* **SOURCE DATA**
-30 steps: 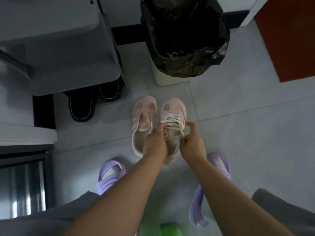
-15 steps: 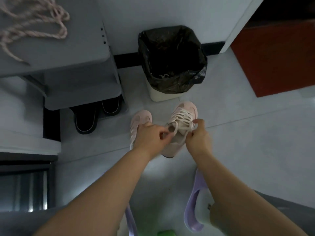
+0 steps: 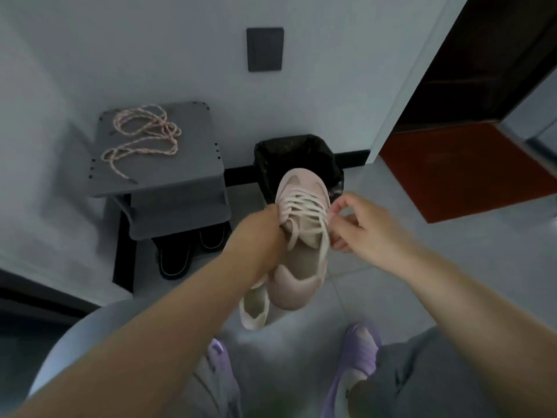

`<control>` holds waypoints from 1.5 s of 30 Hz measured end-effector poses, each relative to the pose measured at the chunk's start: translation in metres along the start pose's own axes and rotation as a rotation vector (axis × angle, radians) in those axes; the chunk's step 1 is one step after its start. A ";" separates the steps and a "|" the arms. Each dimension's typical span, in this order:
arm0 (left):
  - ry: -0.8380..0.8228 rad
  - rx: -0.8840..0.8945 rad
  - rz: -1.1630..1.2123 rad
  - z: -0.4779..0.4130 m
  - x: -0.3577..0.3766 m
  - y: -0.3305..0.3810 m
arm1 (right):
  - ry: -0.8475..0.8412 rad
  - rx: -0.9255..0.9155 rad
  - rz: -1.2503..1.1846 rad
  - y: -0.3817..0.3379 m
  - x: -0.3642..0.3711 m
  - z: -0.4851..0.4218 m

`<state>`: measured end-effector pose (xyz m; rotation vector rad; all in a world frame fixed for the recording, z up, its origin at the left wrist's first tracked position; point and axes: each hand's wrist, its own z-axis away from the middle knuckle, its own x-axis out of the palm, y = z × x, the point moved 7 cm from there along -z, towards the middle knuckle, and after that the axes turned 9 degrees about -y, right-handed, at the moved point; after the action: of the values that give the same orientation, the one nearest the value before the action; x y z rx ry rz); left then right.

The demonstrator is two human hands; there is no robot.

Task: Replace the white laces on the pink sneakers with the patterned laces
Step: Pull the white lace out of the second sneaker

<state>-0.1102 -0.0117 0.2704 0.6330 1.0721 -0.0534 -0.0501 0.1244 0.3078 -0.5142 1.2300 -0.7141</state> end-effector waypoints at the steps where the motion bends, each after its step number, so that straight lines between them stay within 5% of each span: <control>1: 0.027 0.009 0.071 0.008 -0.003 0.004 | 0.000 0.001 -0.028 -0.001 -0.002 0.001; 8: 0.099 0.064 0.631 0.019 -0.001 0.006 | 0.117 0.029 -0.016 0.002 -0.011 -0.011; 16: 0.002 0.208 0.636 0.005 0.011 0.009 | 0.134 -0.052 0.035 0.001 -0.014 -0.017; 23: 0.055 0.248 0.477 -0.006 0.004 0.010 | -0.105 -0.105 -0.926 0.004 -0.009 -0.030; 35: -0.104 0.214 0.847 -0.003 0.011 0.018 | -0.062 -0.141 -1.401 -0.003 -0.010 -0.035; 37: -0.077 0.206 0.810 -0.004 0.012 0.013 | -0.094 -0.165 -1.280 -0.008 -0.016 -0.033; 39: -0.042 0.195 0.822 -0.006 0.014 0.006 | -0.051 -0.188 -0.769 -0.006 -0.032 -0.031; 42: -0.002 0.195 0.830 -0.007 0.016 0.005 | 0.242 -0.179 0.063 -0.002 -0.070 -0.024; 45: 0.022 0.228 0.771 -0.007 0.017 0.005 | 0.511 -0.117 0.120 0.001 -0.092 -0.012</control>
<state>-0.1059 0.0000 0.2566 1.2199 0.7888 0.5063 -0.0770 0.1923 0.3643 -0.3570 1.7730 -0.6954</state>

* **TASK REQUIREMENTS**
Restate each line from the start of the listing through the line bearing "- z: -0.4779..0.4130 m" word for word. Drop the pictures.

* **EXPECTED ANSWER**
-30 steps: 
-15 steps: 
+0 steps: 

`<control>` holds waypoints from 1.5 s of 30 Hz measured end-effector poses, each relative to the pose measured at the chunk's start: translation in metres along the start pose's own axes and rotation as a rotation vector (axis × angle, radians) in those axes; the chunk's step 1 is one step after its start. A ";" separates the steps and a "|" the arms. Each dimension's typical span, in this order:
arm0 (left):
  - ry: -0.8380..0.8228 rad
  - rx: -0.8840..0.8945 rad
  - rz: -1.1630..1.2123 rad
  - z: -0.4779..0.4130 m

There is nothing more to the output.